### INSTRUCTIONS FOR THE TASK
Could you write out the listing below again, exactly?

________________

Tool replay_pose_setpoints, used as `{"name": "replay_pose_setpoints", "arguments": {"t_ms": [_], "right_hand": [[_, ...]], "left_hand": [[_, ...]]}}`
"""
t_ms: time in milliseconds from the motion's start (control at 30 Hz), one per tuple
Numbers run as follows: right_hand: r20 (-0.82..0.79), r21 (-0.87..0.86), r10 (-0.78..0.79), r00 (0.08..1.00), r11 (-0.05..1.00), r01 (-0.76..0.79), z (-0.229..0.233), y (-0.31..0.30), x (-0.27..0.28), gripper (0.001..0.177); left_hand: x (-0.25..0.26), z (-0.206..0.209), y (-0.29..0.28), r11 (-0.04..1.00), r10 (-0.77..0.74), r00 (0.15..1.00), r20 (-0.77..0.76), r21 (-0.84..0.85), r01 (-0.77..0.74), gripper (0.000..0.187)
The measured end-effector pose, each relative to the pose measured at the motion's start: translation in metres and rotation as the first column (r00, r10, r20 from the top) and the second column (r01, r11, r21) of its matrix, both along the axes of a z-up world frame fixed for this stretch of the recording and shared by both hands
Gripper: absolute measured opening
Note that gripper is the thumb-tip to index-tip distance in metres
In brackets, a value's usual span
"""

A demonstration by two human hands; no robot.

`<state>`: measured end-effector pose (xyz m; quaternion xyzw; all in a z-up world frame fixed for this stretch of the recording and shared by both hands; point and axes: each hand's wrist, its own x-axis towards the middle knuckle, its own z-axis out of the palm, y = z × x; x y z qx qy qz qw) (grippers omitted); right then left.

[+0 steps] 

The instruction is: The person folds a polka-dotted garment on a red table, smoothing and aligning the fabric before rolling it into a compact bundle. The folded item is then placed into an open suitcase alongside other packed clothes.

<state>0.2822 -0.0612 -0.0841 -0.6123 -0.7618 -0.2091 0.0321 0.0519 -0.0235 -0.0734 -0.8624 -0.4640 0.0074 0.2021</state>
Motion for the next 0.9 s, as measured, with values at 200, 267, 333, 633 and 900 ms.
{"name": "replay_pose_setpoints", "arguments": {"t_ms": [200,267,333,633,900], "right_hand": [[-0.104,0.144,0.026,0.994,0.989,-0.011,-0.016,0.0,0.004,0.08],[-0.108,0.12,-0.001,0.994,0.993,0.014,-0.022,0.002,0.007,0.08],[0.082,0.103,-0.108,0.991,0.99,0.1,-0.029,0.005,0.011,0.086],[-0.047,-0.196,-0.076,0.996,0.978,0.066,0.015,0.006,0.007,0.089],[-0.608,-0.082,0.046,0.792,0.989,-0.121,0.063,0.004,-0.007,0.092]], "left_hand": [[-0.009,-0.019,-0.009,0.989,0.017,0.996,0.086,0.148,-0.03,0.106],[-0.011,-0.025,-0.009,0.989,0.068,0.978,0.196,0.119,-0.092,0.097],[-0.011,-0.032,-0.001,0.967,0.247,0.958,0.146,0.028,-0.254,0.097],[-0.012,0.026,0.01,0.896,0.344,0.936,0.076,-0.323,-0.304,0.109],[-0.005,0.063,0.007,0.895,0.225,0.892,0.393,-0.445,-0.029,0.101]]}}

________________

### RESPONSE
Tool replay_pose_setpoints, used as `{"name": "replay_pose_setpoints", "arguments": {"t_ms": [_], "right_hand": [[_, ...]], "left_hand": [[_, ...]]}}`
"""
t_ms: time in milliseconds from the motion's start (control at 30 Hz), one per tuple
Numbers run as follows: right_hand: r20 (-0.82..0.79), r21 (-0.87..0.86), r10 (-0.78..0.79), r00 (0.08..1.00), r11 (-0.05..1.00), r01 (-0.76..0.79), z (-0.229..0.233), y (-0.31..0.30), x (-0.27..0.28), gripper (0.001..0.177); left_hand: x (-0.25..0.26), z (-0.206..0.209), y (-0.29..0.28), r11 (-0.04..1.00), r10 (-0.77..0.74), r00 (0.15..1.00), r20 (-0.77..0.76), r21 (-0.84..0.85), r01 (-0.77..0.74), gripper (0.000..0.187)
The measured end-effector pose, each relative to the pose measured at the motion's start: translation in metres and rotation as the first column (r00, r10, r20 from the top) and the second column (r01, r11, r21) of its matrix, both along the axes of a z-up world frame fixed for this stretch of the recording and shared by both hands
Gripper: absolute measured opening
Note that gripper is the thumb-tip to index-tip distance in metres
In brackets, a value's usual span
"""

A demonstration by two human hands; no robot.

`<state>`: measured end-effector pose (xyz m; quaternion xyzw; all in a z-up world frame fixed for this stretch of the recording and shared by both hands; point and axes: each hand's wrist, its own x-axis towards the middle knuckle, its own z-axis out of the palm, y = z × x; x y z qx qy qz qw) (grippers omitted); right then left.

[+0 steps] 

The instruction is: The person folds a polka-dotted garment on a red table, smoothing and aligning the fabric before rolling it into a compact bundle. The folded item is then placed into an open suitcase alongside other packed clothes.

<state>0.2822 -0.0612 -0.0841 -0.6123 -0.7618 -0.2091 0.0321 0.0519 -0.0235 -0.0734 -0.8624 -0.4640 0.0074 0.2021</state>
Motion for the next 0.9 s, as measured, with values at 200, 267, 333, 633 and 900 ms.
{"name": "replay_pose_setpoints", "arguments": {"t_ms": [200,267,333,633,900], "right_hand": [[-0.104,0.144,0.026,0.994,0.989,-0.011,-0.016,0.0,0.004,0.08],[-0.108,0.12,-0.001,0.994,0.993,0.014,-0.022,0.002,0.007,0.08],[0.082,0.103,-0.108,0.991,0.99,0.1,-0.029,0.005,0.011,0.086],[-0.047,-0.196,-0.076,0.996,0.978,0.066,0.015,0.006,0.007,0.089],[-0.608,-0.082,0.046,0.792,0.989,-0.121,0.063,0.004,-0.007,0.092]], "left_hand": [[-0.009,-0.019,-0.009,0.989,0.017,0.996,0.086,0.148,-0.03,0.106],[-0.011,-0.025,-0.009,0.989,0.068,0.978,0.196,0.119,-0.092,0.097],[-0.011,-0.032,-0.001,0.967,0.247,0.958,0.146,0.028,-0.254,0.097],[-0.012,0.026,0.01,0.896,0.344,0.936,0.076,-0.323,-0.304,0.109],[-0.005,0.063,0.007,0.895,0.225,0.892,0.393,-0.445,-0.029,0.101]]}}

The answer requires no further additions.